ECLI:NL:RBHAA:2010:BL7572
Rechtbank Haarlem
- Eerste aanleg - enkelvoudig
- Rechtspraak.nl
Toetsing van een beding in een overeenkomst mobiele telefonie met betrekking tot voortijdige beëindiging en schadevergoeding
In deze zaak heeft de kantonrechter van de Rechtbank Haarlem op 24 februari 2010 uitspraak gedaan in een geschil tussen Lindorff Purchase B.V. en een gedaagde. Lindorff, de eiseres, had de gedaagde gedagvaard wegens onbetaalde facturen die voortvloeiden uit een overeenkomst voor mobiele telefonie met KPN B.V. De gedaagde had een overeenkomst gesloten voor 24 maanden en had een mobiele telefoon ontvangen.
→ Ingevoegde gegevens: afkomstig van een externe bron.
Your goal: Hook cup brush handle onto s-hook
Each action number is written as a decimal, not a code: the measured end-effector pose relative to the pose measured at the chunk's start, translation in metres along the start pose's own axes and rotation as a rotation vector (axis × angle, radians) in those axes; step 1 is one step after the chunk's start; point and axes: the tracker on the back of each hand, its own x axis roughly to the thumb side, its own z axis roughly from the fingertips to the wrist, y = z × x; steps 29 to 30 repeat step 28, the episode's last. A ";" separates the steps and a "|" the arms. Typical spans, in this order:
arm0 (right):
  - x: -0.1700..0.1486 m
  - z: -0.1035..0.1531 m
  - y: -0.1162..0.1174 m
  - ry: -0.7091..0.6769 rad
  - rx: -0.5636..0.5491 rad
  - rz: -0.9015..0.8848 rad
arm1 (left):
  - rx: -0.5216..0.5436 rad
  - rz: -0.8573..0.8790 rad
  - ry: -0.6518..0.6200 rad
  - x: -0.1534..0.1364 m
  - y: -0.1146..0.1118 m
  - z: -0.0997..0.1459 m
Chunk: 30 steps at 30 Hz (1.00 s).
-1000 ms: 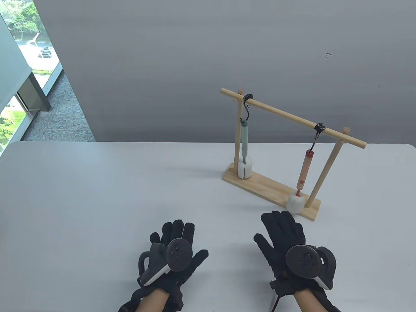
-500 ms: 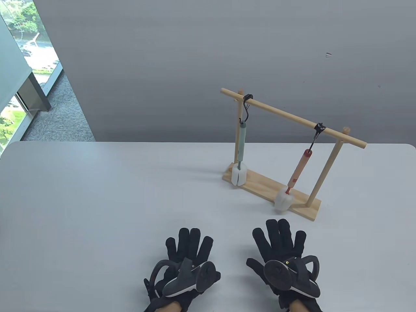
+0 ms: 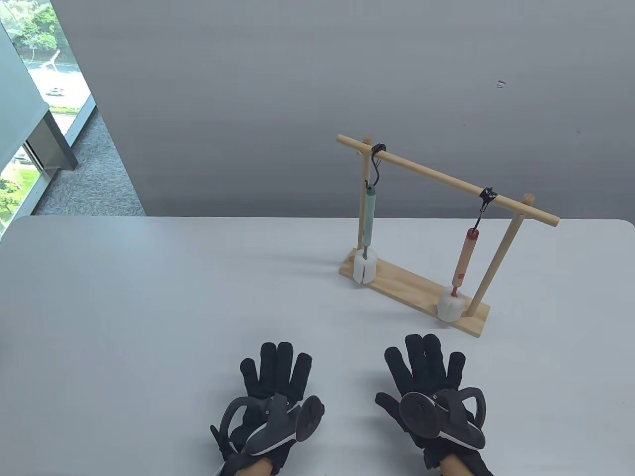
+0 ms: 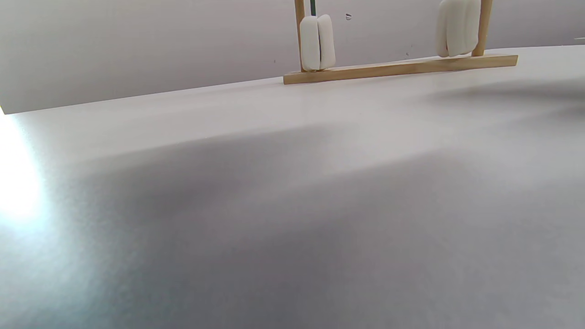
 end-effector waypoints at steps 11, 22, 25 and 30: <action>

KPN had de overeenkomst voortijdig ontbonden vanwege niet-nakoming van de betalingsverplichtingen door de gedaagde. Lindorff vorderde betaling van een totaalbedrag van € 3.362,55, inclusief wettelijke rente en buitengerechtelijke kosten.
De gedaagde betwistte de vordering en stelde dat zij niet voor het bedrag dat KPN in rekening had gebracht had gebeld of ge-smst. De kantonrechter oordeelde dat het gedeelte van de vordering dat betrekking had op de niet-betaalde gesprekskosten (€ 1.818,23) toegewezen kon worden, omdat de gedaagde haar stelling niet had onderbouwd. De kantonrechter vernietigde echter het beding in de algemene voorwaarden van KPN dat de gedaagde verplichtte om de resterende abonnementskosten te betalen na voortijdige beëindiging van de overeenkomst. Dit beding werd als onaanvaardbaar beoordeeld op basis van redelijkheid en billijkheid.
De kantonrechter stelde een redelijke schadevergoeding vast, waarbij de schade werd gesplitst in een belcomponent en een toestelcomponent. De totale schadevergoeding werd vastgesteld op € 565,00. Daarnaast werden de wettelijke rente en een deel van de buitengerechtelijke kosten toegewezen. De gedaagde werd veroordeeld tot betaling van een totaalbedrag van € 2.573,39, vermeerderd met rente, en de proceskosten kwamen voor rekening van de gedaagde. Het vonnis werd uitvoerbaar bij voorraad verklaard.